The 1940s marked a period of notable resistance against the anti-miscegenation regime across various contexts. The eruption of protest around the right to love and marry freely was a critical step on the road to Loving and the eventual dismantling of the legal framework underpinning the anti-miscegenation regime. However, the 1940s in and of itself was a major moment of protest on the issue, with both anti-miscegenation laws resisted and interracial relationships widely pursued.

Recognising this proliferation of protest against the anti-miscegenation regime in the 1940s also enhances our understanding of the period and connected histories. 

For example, protest around the issue of interracial marriage in the 1940s fits patterns consistent with the wider Civil Rights Movement, namely that state changes preceded national ones and that shifts in the North and West laid the groundwork for progress eventually made in the South. 

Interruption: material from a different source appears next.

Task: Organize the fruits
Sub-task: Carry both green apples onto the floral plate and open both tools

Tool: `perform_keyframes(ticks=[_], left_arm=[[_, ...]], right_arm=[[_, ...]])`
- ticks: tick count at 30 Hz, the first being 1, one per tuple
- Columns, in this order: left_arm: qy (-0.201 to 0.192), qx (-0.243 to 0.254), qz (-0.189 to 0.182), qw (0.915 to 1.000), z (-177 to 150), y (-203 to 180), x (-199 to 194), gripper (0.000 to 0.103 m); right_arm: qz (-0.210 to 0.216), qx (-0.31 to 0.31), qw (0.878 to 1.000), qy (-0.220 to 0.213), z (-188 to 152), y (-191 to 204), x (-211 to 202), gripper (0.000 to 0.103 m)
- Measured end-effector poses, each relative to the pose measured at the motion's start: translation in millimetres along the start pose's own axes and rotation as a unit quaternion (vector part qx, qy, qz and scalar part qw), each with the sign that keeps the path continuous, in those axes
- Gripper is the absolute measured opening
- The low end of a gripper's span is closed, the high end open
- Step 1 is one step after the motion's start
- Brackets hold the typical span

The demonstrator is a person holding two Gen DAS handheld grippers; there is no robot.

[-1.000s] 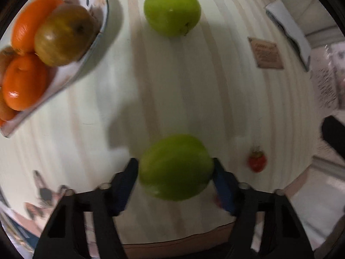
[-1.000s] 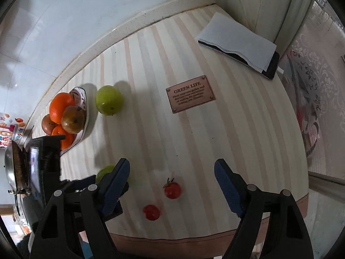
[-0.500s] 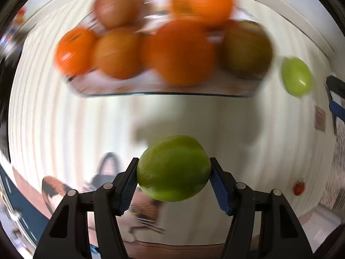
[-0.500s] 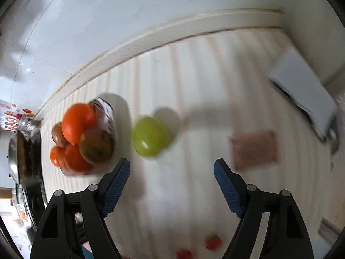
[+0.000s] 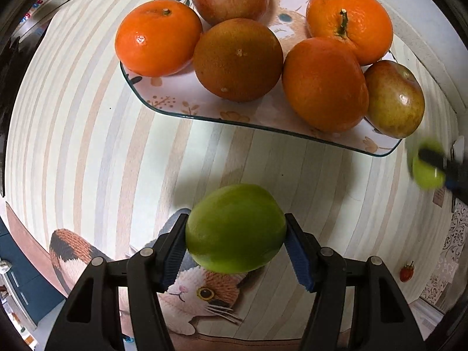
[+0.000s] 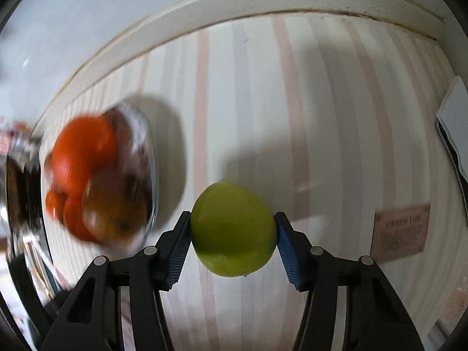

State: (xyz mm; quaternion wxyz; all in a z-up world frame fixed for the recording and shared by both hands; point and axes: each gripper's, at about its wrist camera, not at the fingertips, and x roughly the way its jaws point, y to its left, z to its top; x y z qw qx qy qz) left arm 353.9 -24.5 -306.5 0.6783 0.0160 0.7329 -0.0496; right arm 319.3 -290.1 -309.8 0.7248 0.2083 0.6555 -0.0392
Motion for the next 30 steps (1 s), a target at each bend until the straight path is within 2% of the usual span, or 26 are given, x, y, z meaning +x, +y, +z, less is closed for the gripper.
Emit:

Moreover, my findings support the idea of a ‘Long Civil Rights Movement’. Describing the concept, historian Jacqueline Dowd Hall not only recognised the early origins of the Movement, but also that by taking a longer history beyond the 1954-65 paradigm, issues of economic justice were foregrounded alongside civil and political rights. My research demonstrates that efforts to secure the right to love and marry freely were also an important and central part of the ‘Long Civil Rights Movement’.

As part of my research, I primarily engaged with the archival material of key institutions like the NAACP (National Association for the Advancement of Colored People) and ACLU (American Civil Liberties Union) legal action records. I also looked at personal archival records, notably those of Walter White, and newspaper records, including the Chicago Defender and Pittsburgh Courier, as well as popular publications such as Life, Time, Ebony, and Jet magazines. My research was generously supported by a Gilder Lehrman Institute of American History research fellowship as well as Pembroke's Sandrew and Schild grants.